Levent, hızlı adımlarla, evin arka cephesinden girişi olan orta kata koştu. Abisi Ali Bey de öğle yemeğine gelmiş, evdeydi. Aynı ağlamaklı tavır ve üzüntü ile abisine yöneldi. Ablasına seslendiği gibi, aynı ton ve aynı tavırla:

- "Abi, babama bir şey olmuş!"

Sanki, her anormal durumda her "bir şey olmuş" sözünde, her insan aynı tepkiyi verir gibi, Fatma ablanın aynı sözüyle, abisi:

- "Ne olmuş, ne olmuş!" dedi.

Levent de, yine aynı cevapla:

- "Galiba, ölmüş!" diyebildi. "Galiba!"...

***

Bu son sözüyle, belki biraz rahatlamıştı. Yanı başında artık abisi vardı. O, belki babasının ölmediğini söyleyecekti.

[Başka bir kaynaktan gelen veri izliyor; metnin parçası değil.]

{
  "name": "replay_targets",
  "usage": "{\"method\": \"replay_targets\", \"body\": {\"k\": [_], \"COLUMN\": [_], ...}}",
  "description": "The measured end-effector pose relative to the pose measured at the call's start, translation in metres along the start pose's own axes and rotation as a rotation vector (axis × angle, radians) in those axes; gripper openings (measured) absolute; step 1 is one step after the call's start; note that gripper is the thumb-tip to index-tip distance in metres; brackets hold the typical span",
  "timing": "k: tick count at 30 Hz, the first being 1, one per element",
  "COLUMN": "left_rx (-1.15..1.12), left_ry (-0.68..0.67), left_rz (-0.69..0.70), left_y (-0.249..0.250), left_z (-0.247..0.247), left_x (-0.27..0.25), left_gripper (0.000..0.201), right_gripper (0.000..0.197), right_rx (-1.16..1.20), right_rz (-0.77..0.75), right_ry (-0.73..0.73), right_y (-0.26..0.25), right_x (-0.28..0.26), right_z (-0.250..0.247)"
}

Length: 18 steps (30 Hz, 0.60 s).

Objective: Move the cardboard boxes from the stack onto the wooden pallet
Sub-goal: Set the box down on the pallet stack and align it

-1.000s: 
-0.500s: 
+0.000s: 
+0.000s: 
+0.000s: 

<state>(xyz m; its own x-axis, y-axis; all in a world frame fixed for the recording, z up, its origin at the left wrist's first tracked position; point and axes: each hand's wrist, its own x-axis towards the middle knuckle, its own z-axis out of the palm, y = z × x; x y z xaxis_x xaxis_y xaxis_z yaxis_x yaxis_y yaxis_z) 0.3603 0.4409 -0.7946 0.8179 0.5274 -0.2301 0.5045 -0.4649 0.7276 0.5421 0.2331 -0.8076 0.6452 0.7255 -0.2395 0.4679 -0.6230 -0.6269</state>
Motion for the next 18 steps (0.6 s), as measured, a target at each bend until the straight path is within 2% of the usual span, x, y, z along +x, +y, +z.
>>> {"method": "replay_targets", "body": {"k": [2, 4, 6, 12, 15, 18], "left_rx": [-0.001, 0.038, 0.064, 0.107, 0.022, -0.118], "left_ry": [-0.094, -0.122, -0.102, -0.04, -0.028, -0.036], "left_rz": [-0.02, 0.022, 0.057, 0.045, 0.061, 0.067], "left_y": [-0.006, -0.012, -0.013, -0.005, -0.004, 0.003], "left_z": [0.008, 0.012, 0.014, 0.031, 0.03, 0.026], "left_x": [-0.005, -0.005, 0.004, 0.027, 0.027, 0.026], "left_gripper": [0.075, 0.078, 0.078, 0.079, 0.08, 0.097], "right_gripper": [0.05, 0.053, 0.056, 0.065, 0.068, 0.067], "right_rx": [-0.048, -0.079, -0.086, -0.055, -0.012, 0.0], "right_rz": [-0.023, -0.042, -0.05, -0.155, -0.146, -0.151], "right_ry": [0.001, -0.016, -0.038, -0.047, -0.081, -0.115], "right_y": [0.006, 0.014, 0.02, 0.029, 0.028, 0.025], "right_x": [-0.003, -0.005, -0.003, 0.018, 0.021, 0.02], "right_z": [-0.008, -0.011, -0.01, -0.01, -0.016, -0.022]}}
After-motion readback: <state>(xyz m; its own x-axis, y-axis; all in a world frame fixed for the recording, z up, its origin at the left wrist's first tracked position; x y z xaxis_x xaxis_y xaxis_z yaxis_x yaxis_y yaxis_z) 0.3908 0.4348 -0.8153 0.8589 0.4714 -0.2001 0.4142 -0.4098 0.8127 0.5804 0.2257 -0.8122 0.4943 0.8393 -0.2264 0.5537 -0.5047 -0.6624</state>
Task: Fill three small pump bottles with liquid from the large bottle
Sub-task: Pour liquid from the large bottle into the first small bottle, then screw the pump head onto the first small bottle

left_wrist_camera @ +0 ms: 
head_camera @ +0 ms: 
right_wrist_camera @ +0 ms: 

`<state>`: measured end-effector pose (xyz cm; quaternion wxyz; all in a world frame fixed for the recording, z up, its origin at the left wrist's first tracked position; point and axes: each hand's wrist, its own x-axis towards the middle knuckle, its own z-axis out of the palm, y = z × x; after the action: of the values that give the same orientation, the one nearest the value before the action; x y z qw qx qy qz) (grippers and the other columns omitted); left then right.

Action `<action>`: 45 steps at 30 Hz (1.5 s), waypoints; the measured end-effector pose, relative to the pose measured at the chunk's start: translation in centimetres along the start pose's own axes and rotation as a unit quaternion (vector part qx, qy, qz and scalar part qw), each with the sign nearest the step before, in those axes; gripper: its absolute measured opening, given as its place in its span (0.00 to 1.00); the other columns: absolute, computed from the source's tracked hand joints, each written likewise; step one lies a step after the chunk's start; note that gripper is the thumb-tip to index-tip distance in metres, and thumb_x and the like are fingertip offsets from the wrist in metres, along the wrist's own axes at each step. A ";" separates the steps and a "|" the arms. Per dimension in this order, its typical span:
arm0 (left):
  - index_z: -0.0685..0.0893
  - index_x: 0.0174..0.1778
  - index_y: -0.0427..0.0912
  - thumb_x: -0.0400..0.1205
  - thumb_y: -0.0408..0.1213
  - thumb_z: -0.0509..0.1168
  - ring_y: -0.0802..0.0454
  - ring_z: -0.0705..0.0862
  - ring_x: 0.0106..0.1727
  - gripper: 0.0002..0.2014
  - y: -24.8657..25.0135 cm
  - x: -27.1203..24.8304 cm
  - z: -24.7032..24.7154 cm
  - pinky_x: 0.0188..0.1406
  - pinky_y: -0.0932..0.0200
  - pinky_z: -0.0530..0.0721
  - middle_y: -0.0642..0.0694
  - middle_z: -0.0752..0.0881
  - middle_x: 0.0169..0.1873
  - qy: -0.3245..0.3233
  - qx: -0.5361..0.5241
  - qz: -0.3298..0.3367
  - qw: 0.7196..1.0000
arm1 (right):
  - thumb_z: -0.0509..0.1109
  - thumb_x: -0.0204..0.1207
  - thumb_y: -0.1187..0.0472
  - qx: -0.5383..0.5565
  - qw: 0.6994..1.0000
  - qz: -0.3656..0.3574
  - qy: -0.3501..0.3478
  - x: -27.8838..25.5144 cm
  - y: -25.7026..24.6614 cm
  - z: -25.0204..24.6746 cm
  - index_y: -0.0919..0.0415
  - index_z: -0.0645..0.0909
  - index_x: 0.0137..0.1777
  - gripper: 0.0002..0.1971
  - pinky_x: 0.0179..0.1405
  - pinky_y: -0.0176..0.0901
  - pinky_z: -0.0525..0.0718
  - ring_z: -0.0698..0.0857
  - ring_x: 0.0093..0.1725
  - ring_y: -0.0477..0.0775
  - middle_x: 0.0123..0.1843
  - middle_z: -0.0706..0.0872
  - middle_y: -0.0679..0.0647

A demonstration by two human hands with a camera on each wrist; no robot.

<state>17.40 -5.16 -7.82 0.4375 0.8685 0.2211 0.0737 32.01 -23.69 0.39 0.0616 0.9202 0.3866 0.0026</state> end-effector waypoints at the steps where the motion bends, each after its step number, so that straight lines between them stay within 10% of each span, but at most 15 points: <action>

Belki ablası ile Levent, babalarını ölmüş gibi görmüşlerdi. Belki de babaları hâlâ uyumakta idi. Bir an böyle hayal etti. Hâlâ, babasının öldüğüne inanamıyor, inanmak istemiyordu. Abisi, babaları Hasan Efendi'nin ölmediğini bilecek ve kardeşlerine "Merak etmeyin, babamız ölmedi!" diyecekti. Böyle bir mucizevî olay bekliyor gibiydi. Ama, ne çare ki; Hasan Efendi, ölmüştü.

***

Yaşayan ve ahirete irtihal etmiş tüm babaların "Babalar Günü" kutlu olsun!